Après avoir intégré le barreau de Paris, elle se forme à la technique de cassation au cours de ses années de collaboration dans différents cabinets d’avocats aux Conseils.
Elle est ancienne Secrétaire de la Conférence des avocats aux Conseils.Elle est nommée avocate au Conseil d’État et à la Cour de cassation en 2017.

 

Elle enseigne la procédure civile à Sciences Po Paris.

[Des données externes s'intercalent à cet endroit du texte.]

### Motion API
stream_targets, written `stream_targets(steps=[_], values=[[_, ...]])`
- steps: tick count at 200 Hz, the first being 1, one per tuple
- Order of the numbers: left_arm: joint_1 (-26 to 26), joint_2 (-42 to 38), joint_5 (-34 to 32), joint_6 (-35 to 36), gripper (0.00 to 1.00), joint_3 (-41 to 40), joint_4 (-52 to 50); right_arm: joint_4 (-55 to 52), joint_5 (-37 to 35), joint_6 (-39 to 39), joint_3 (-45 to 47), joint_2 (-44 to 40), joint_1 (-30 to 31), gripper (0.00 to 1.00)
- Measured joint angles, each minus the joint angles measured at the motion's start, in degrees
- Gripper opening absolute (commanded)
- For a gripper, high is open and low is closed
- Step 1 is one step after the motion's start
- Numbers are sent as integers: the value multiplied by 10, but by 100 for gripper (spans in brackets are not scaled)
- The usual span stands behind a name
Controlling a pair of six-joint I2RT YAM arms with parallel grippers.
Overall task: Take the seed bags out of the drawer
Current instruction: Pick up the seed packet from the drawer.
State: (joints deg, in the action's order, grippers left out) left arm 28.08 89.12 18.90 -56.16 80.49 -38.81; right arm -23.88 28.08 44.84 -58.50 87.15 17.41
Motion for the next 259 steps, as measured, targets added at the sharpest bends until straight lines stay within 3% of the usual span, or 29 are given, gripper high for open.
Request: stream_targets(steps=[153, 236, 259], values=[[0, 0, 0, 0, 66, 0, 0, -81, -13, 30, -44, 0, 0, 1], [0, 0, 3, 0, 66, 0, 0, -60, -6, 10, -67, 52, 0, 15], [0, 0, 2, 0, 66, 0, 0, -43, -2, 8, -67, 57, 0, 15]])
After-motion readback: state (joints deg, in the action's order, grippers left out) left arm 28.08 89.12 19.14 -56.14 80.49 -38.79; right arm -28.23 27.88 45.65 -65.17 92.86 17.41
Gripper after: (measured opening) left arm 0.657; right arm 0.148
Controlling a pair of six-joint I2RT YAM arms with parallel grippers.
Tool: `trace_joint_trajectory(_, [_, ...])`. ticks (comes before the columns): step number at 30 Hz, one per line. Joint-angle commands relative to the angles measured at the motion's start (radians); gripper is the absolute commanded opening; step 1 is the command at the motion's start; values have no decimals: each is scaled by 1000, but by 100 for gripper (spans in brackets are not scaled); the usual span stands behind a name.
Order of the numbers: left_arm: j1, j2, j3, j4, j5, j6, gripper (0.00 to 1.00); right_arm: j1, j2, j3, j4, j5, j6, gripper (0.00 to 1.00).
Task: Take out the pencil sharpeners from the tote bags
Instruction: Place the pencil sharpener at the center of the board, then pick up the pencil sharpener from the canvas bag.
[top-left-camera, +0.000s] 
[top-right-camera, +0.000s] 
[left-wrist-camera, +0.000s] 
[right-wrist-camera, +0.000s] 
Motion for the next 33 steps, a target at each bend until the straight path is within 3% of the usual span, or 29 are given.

Les avocats au Conseil d’État et à la Cour de cassation sont des spécialistes du procès en cassation. Il s’agit d’un contentieux éminemment technique, dans le cadre duquel les juridictions suprêmes exercent un contrôle de légalité de la décision attaquée : elles examinent si la décision a été rendue conformément aux règles de droit.
L’activité des avocats aux Conseils est transversale, et s’exerce aussi bien en droit privé qu’en droit public. Cette pluridisciplinarité est au cœur de leur métier.
Ils reçoivent une formation spécifique, au terme de laquelle ils acquièrent le Certificat d’aptitude à la profession d’avocats aux Conseils (CAPAC). Ils sont nommés dans un office par le garde des Sceaux, ministre de la Justice, et ont le statut d’officiers ministériels. Il existe actuellement 71 offices d’avocats au Conseil d’État et à la Cour de cassation.
L’activité des avocats aux Conseils s’exerce principalement devant la Cour de cassation et le Conseil d’État. Ils sont les seuls avocats habilités à représenter les parties devant ces deux juridictions.
Ils représentent aussi leurs clients devant les juridictions administratives de droit commun (tribunaux administratifs et cours administratives d’appel).
Ils soutiennent régulièrement des Questions prioritaires de constitutionnalité (QPC) devant les juridictions suprêmes, puis devant le Conseil constitutionnel.
Ils interviennent aussi devant la Cour européenne des droits de l’Homme (CEDH) et la Cour de justice de l’Union européenne (CJUE).